TASK - The full listing, excluding its pictures, should be printed exactly as it stands.
++++ AVAILABLE DATA ++++
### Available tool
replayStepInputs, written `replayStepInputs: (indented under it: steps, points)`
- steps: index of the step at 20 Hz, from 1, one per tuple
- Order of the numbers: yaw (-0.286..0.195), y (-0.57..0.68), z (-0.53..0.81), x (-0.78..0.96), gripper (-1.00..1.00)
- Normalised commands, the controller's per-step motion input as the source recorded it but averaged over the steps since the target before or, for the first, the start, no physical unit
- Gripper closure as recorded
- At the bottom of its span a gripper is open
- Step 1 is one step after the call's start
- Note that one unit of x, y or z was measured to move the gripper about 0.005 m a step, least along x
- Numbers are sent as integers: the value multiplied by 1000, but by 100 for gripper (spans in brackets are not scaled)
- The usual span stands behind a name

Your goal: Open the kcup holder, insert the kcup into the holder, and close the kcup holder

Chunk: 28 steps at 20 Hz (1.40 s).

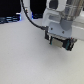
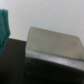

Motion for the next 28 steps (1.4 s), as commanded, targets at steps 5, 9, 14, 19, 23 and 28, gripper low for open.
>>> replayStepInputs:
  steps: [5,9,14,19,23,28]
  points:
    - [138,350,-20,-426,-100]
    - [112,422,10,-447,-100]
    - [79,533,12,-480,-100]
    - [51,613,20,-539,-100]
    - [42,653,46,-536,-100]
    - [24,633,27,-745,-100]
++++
EXERCISE SOLUTION -
### Available tool
replayStepInputs, written `replayStepInputs: (indented under it: steps, points)`
- steps: index of the step at 20 Hz, from 1, one per tuple
- Order of the numbers: yaw (-0.286..0.195), y (-0.57..0.68), z (-0.53..0.81), x (-0.78..0.96), gripper (-1.00..1.00)
- Normalised commands, the controller's per-step motion input as the source recorded it but averaged over the steps since the target before or, for the first, the start, no physical unit
- Gripper closure as recorded
- At the bottom of its span a gripper is open
- Step 1 is one step after the call's start
- Note that one unit of x, y or z was measured to move the gripper about 0.005 m a step, least along x
- Numbers are sent as integers: the value multiplied by 1000, but by 100 for gripper (spans in brackets are not scaled)
- The usual span stands behind a name

Your goal: Open the kcup holder, insert the kcup into the holder, and close the kcup holder

Chunk: 28 steps at 20 Hz (1.40 s).


Motion for the next 28 steps (1.4 s), as commanded, targets at steps 5, 9, 14, 19, 23 and 28, gripper low for open.
>>> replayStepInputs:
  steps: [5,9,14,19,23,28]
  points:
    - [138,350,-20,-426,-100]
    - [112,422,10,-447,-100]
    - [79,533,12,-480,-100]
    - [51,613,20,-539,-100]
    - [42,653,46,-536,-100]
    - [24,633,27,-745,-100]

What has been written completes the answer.